> EXERCISE PROMPT:
When you write out the records, keep every word exact and drop the pictures.

> GIVEN INFORMATION:
=-=-=-=-=

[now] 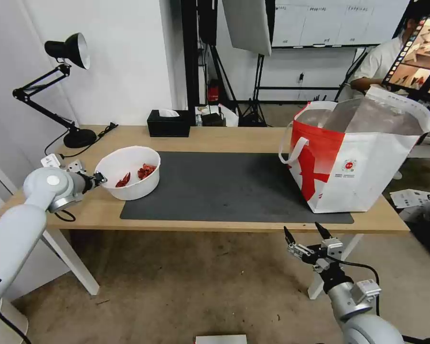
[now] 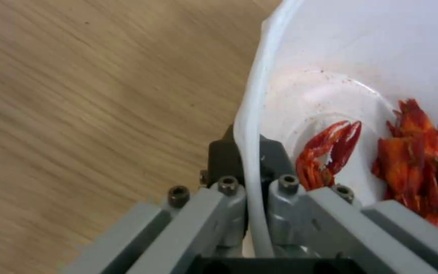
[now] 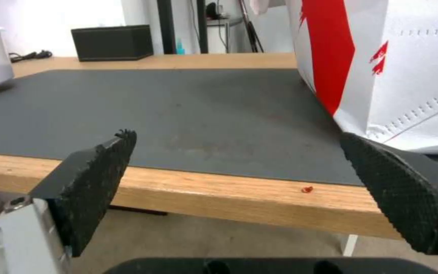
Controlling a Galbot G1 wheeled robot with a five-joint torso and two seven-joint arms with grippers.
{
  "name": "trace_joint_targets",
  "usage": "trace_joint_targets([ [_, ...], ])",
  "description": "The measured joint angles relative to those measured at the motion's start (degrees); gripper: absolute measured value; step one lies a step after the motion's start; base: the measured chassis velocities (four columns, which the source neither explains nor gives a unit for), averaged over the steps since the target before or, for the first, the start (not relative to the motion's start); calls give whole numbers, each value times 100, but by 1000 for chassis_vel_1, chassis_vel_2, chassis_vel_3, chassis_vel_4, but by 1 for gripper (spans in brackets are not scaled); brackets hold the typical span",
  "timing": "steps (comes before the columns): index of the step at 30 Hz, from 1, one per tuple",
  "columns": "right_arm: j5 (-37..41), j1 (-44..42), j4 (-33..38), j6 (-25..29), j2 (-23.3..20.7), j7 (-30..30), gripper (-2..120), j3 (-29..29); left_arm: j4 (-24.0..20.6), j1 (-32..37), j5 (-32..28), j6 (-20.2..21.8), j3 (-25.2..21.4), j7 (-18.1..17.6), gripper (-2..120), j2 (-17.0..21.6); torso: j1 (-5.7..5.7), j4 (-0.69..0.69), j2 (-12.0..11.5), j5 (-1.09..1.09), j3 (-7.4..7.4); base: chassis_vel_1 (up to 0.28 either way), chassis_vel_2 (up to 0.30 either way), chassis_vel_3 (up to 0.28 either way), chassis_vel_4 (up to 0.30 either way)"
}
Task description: Pick up the trash from the table and place it into the takeout bag.
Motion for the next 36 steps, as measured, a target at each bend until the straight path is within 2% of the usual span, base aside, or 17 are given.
trace_joint_targets([
  [6,0,0,0,0,0,0,100,0,-149,-47,223,-228,-9,12,0,18,0,0,0,-1,0,0,0,0,0],
  [7,0,0,0,0,0,0,100,0,-272,-48,580,-366,25,100,0,53,0,0,0,0,0,0,0,0,0],
  [8,0,0,0,0,0,0,100,0,-272,-48,580,-366,25,100,0,53,0,0,0,0,0,0,0,0,0],
  [11,0,0,0,0,0,0,100,0,-704,-87,2009,-913,263,452,0,151,0,2,0,0,0,0,0,0,0],
  [12,0,0,0,0,0,0,100,0,-704,-87,2009,-913,263,452,0,151,0,2,0,0,0,0,0,0,0],
  [14,0,0,0,0,0,0,100,0,-971,-291,2534,-1184,481,537,0,149,0,1,0,2,0,0,0,0,0],
  [15,0,0,0,0,0,0,100,0,-971,-291,2534,-1184,481,537,0,149,0,1,0,2,0,0,0,0,0],
  [17,0,1,0,0,0,0,100,0,-1108,-502,2970,-1458,736,634,0,124,0,-1,1,2,0,0,0,0,0],
  [23,0,1,0,0,0,0,100,0,-1205,-818,3172,-1634,1077,766,0,79,0,0,1,1,0,0,0,0,0],
  [29,0,1,0,-1,0,-1,100,0,-1036,-1366,2882,-1520,1427,750,0,-134,0,3,1,-1,0,0,0,0,0],
  [33,1,1,1,0,-1,0,100,0,-600,-2500,2478,-1357,2305,476,0,-807,0,-1,1,1,1,0,0,0,0],
  [34,1,1,1,0,-1,0,100,0,-600,-2500,2478,-1357,2305,476,0,-807,0,-1,1,1,1,0,0,0,0],
  [36,1,1,1,-1,-1,0,100,0,-361,-3146,2332,-1342,2825,399,0,-1223,1,-1,0,3,1,0,0,0,0],
])
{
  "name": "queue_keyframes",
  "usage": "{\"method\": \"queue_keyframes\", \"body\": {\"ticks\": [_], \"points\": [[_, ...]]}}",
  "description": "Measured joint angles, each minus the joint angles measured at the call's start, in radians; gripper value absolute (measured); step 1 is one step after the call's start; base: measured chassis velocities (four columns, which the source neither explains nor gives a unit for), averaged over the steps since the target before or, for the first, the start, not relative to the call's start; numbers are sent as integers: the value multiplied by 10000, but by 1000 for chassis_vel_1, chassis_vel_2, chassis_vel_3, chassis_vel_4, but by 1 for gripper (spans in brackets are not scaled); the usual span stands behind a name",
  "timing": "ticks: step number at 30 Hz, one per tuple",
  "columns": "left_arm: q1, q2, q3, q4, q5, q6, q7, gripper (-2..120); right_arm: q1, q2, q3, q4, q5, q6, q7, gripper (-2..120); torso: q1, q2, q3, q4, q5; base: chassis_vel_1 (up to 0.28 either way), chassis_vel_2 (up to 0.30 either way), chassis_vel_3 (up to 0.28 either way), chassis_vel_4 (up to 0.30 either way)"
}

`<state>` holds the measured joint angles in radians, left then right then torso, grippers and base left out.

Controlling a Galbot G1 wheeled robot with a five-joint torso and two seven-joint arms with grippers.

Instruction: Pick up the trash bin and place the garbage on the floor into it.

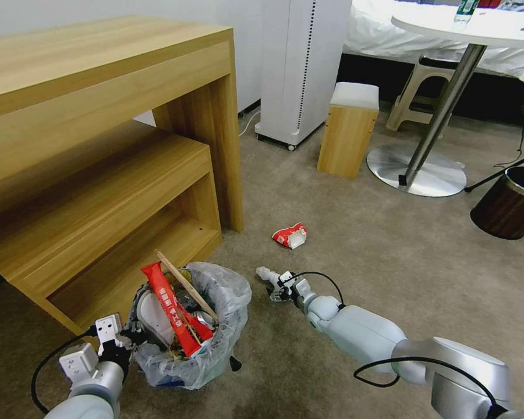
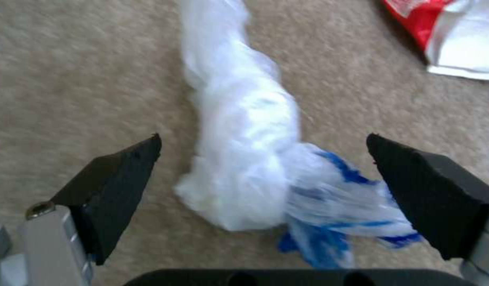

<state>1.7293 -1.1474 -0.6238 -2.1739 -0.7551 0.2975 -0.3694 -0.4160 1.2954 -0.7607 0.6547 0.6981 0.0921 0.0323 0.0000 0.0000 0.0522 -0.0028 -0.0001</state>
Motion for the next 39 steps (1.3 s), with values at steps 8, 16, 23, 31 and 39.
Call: {"method": "queue_keyframes", "body": {"ticks": [8, 16, 23, 31, 39], "points": [[-68, 49, 44, 18, -42, -14, 5, 1, -132, 2, 168, -128, -255, 394, -107, 72, 0, 0, 0, 2, 2, 0, 0, 0, 0], [-35, 4, 81, -11, -32, -60, 18, 1, -318, -85, 247, -225, -538, 564, -83, 33, 0, 0, 0, 1, 2, 0, 0, 0, 0], [-26, 2, 80, -9, -15, -67, 22, 1, -429, -286, 329, 7, -589, 752, -82, 10, 0, 0, 0, 1, 3, 0, 0, 0, 0], [-123, 57, 72, 166, -17, -69, 25, 1, -388, -2467, 666, 3120, 1266, 2030, -905, 0, 0, 0, 0, -7, -2, 0, 0, 0, 0], [-124, 91, 117, -7, -23, -26, -23, 1, 525, -4798, 861, 9182, 3090, 3179, -2245, 0, 0, 1, -1, 5, 1, 0, 0, 0, 0]]}}
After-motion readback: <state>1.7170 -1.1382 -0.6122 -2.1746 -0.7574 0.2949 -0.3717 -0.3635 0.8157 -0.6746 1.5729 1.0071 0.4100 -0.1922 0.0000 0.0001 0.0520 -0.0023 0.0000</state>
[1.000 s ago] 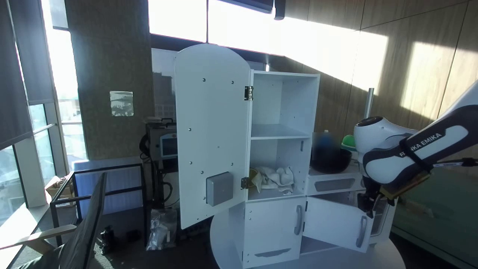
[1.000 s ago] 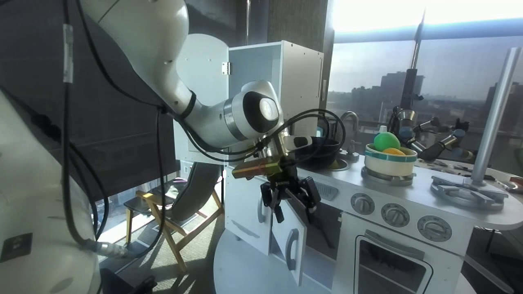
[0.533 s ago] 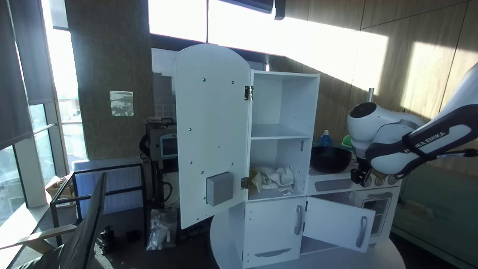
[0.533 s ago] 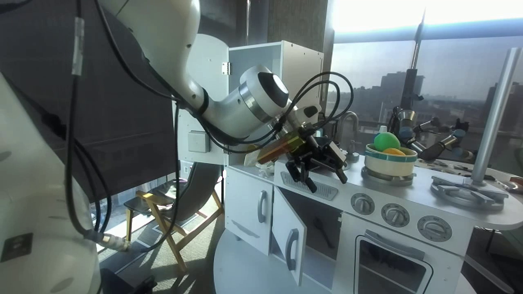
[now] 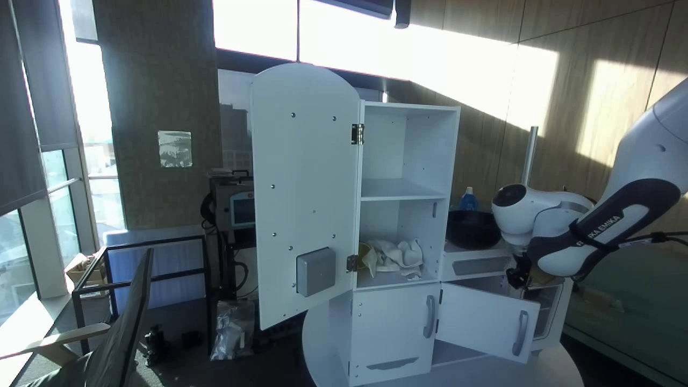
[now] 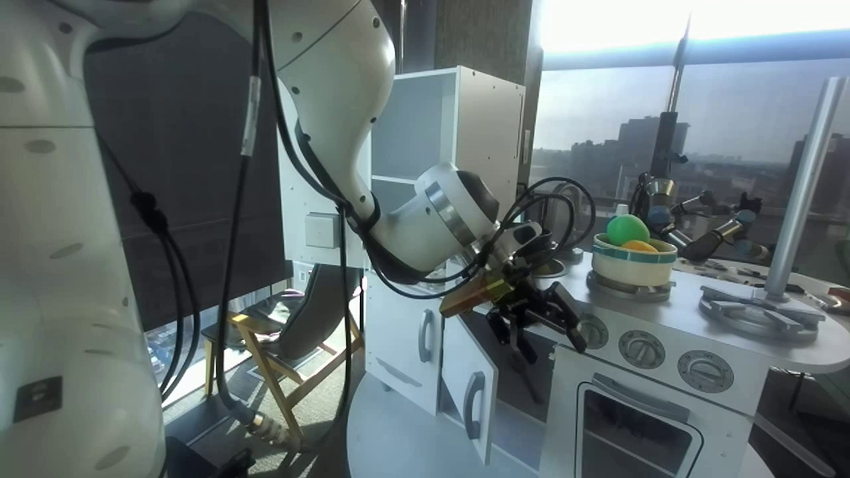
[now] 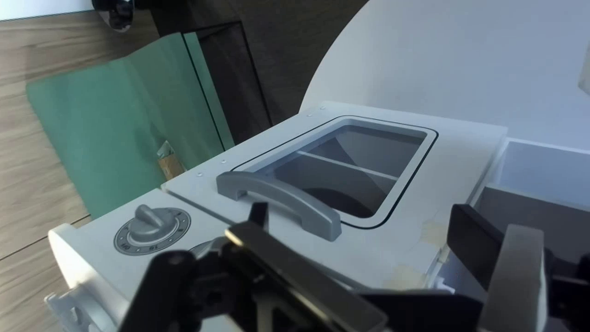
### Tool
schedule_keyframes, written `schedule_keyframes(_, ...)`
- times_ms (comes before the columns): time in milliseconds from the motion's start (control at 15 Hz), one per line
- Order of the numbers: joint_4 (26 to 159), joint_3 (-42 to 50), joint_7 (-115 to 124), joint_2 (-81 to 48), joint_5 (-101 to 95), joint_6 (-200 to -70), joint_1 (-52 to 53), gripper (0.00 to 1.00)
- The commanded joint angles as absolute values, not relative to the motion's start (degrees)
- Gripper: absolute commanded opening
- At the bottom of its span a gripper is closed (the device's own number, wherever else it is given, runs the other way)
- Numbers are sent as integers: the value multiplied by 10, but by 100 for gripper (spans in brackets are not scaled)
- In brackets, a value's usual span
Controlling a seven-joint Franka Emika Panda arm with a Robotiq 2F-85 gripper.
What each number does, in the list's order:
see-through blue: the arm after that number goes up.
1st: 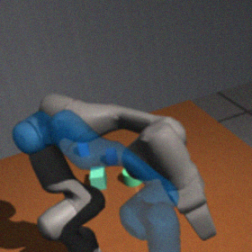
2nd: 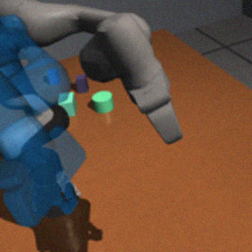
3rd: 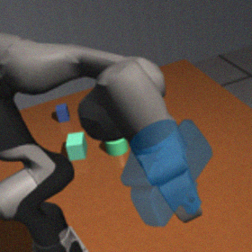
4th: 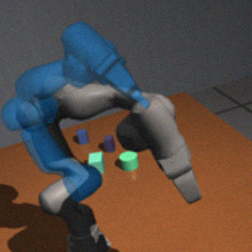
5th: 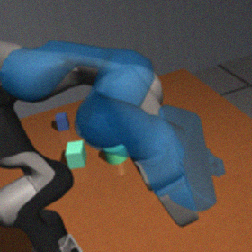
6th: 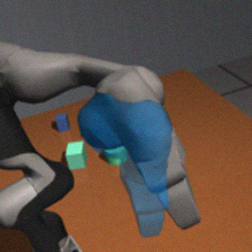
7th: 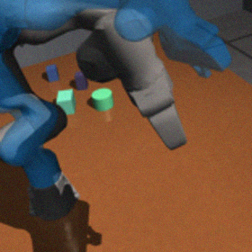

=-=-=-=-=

> ANSWER TO THIS EXERCISE:
[now] 
[now] 
[now] 
Controlling a Galbot G1 wheeled robot with a five-joint torso and two seven-joint arms with grippers.
{
  "name": "trace_joint_targets",
  "usage": "trace_joint_targets([ [_, ...], ])",
  "description": "The measured joint angles relative to those measured at the motion's start (degrees); gripper: absolute measured value; step one lies a step after the motion's start; base: the measured chassis velocities (four columns, which the source neither explains nor gives a unit for), averaged over the steps since the target before or, for the first, the start (not relative to the motion's start); calls give whole numbers, each value times 100, but by 1000 for chassis_vel_1, chassis_vel_2, chassis_vel_3, chassis_vel_4, but by 1 for gripper (spans in brackets are not scaled); brackets hold the typical span",
  "timing": "steps (comes before the columns): index of the step at 30 Hz, from 1, one per tuple",
  "columns": "right_arm: j5 (-37..41), j1 (-44..42), j4 (-33..38), j6 (-25..29), j2 (-23.3..20.7), j7 (-30..30), gripper (-2..120), j3 (-29..29); left_arm: j4 (-24.0..20.6), j1 (-32..37), j5 (-32..28), j6 (-20.2..21.8), j3 (-25.2..21.4), j7 (-18.1..17.6), gripper (-2..120), j2 (-17.0..21.6); torso: j1 (-5.7..5.7), j4 (-0.69..0.69), j2 (-12.0..11.5), j5 (-1.09..1.09), j3 (-7.4..7.4); base: chassis_vel_1 (up to 0.28 either way), chassis_vel_2 (up to 0.30 either way), chassis_vel_3 (up to 0.28 either way), chassis_vel_4 (up to 0.30 either way)"
}
Task description: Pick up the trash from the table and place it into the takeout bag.
Motion for the next 36 steps, as measured, a target at each bend until the straight path is within 2% of the usual span, base aside, or 17 are given.
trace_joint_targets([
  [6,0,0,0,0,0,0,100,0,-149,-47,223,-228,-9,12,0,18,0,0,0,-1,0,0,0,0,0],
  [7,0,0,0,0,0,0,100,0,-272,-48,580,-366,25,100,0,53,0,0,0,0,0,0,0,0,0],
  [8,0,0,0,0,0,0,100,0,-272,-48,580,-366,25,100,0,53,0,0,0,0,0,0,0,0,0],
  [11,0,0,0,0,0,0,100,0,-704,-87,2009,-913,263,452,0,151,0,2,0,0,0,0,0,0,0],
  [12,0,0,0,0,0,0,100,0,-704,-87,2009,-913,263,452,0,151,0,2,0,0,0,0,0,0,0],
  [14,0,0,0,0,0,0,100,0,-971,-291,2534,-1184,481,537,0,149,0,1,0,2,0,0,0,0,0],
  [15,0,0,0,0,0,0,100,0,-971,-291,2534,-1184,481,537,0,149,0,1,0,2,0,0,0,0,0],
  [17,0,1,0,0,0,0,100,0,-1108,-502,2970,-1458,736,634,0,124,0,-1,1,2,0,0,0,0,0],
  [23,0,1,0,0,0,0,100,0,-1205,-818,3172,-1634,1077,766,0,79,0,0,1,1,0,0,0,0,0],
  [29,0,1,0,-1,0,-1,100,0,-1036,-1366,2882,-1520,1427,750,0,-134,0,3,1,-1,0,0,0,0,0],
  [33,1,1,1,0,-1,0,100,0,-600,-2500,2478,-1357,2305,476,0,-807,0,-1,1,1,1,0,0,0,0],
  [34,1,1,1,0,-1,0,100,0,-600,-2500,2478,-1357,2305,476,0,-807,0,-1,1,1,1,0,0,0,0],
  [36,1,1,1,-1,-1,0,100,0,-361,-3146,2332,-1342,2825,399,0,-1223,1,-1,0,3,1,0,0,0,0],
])
{
  "name": "queue_keyframes",
  "usage": "{\"method\": \"queue_keyframes\", \"body\": {\"ticks\": [_], \"points\": [[_, ...]]}}",
  "description": "Measured joint angles, each minus the joint angles measured at the call's start, in radians; gripper value absolute (measured); step 1 is one step after the call's start; base: measured chassis velocities (four columns, which the source neither explains nor gives a unit for), averaged over the steps since the target before or, for the first, the start, not relative to the call's start; numbers are sent as integers: the value multiplied by 10000, but by 1000 for chassis_vel_1, chassis_vel_2, chassis_vel_3, chassis_vel_4, but by 1 for gripper (spans in brackets are not scaled); the usual span stands behind a name",
  "timing": "ticks: step number at 30 Hz, one per tuple",
  "columns": "left_arm: q1, q2, q3, q4, q5, q6, q7, gripper (-2..120); right_arm: q1, q2, q3, q4, q5, q6, q7, gripper (-2..120); torso: q1, q2, q3, q4, q5; base: chassis_vel_1 (up to 0.28 either way), chassis_vel_2 (up to 0.30 either way), chassis_vel_3 (up to 0.28 either way), chassis_vel_4 (up to 0.30 either way)"
}

`<state>` holds the measured joint angles in radians, left then right then torso, grippers and base left out.

Controlling a Galbot G1 wheeled robot with a five-joint torso and two seven-joint arms with grippers.

Instruction: Pick up the trash bin and place the garbage on the floor into it.


<state>1.7293 -1.1474 -0.6238 -2.1739 -0.7551 0.2975 -0.3694 -0.4160 1.2954 -0.7607 0.6547 0.6981 0.0921 0.0323 0.0000 0.0000 0.0522 -0.0028 -0.0001</state>
Motion for the next 39 steps (1.3 s), with values at steps 8, 16, 23, 31 and 39.
Call: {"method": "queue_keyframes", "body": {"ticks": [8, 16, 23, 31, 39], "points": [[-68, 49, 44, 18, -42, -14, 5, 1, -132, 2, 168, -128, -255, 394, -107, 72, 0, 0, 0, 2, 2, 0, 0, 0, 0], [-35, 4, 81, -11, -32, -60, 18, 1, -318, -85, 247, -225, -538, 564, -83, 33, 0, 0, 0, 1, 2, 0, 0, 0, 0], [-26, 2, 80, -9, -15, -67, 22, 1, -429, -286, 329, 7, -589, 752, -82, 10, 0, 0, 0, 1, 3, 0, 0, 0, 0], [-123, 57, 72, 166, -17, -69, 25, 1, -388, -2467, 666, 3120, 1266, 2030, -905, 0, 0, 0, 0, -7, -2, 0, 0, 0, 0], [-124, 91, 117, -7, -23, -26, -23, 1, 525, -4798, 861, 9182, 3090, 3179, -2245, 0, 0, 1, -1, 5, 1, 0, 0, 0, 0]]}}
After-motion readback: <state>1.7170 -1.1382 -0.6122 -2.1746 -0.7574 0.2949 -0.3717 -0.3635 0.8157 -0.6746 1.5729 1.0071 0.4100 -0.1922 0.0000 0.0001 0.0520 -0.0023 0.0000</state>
[1.000 s ago] 
[1.000 s ago] 
[0.533 s ago] 
[0.533 s ago] 
[now] 
[now] 
[now] 
### Tool
schedule_keyframes, written `schedule_keyframes(_, ...)`
- times_ms (comes before the columns): time in milliseconds from the motion's start (control at 15 Hz), one per line
- Order of the numbers: joint_4 (26 to 159), joint_3 (-42 to 50), joint_7 (-115 to 124), joint_2 (-81 to 48), joint_5 (-101 to 95), joint_6 (-200 to -70), joint_1 (-52 to 53), gripper (0.00 to 1.00)
- The commanded joint angles as absolute values, not relative to the motion's start (degrees)
- Gripper: absolute commanded opening
- At the bottom of its span a gripper is closed (the device's own number, wherever else it is given, runs the other way)
- Numbers are sent as integers: the value multiplied by 10, but by 100 for gripper (spans in brackets are not scaled)
- In brackets, a value's usual span
Controlling a seven-joint Franka Emika Panda arm with a Robotiq 2F-85 gripper.
What each number does, in the list's order:
see-through blue: the arm after that number goes up.
1st: 
2nd: 
3rd: 
4th: 
5th: 
6th: 
7th: 

The response has been given in full.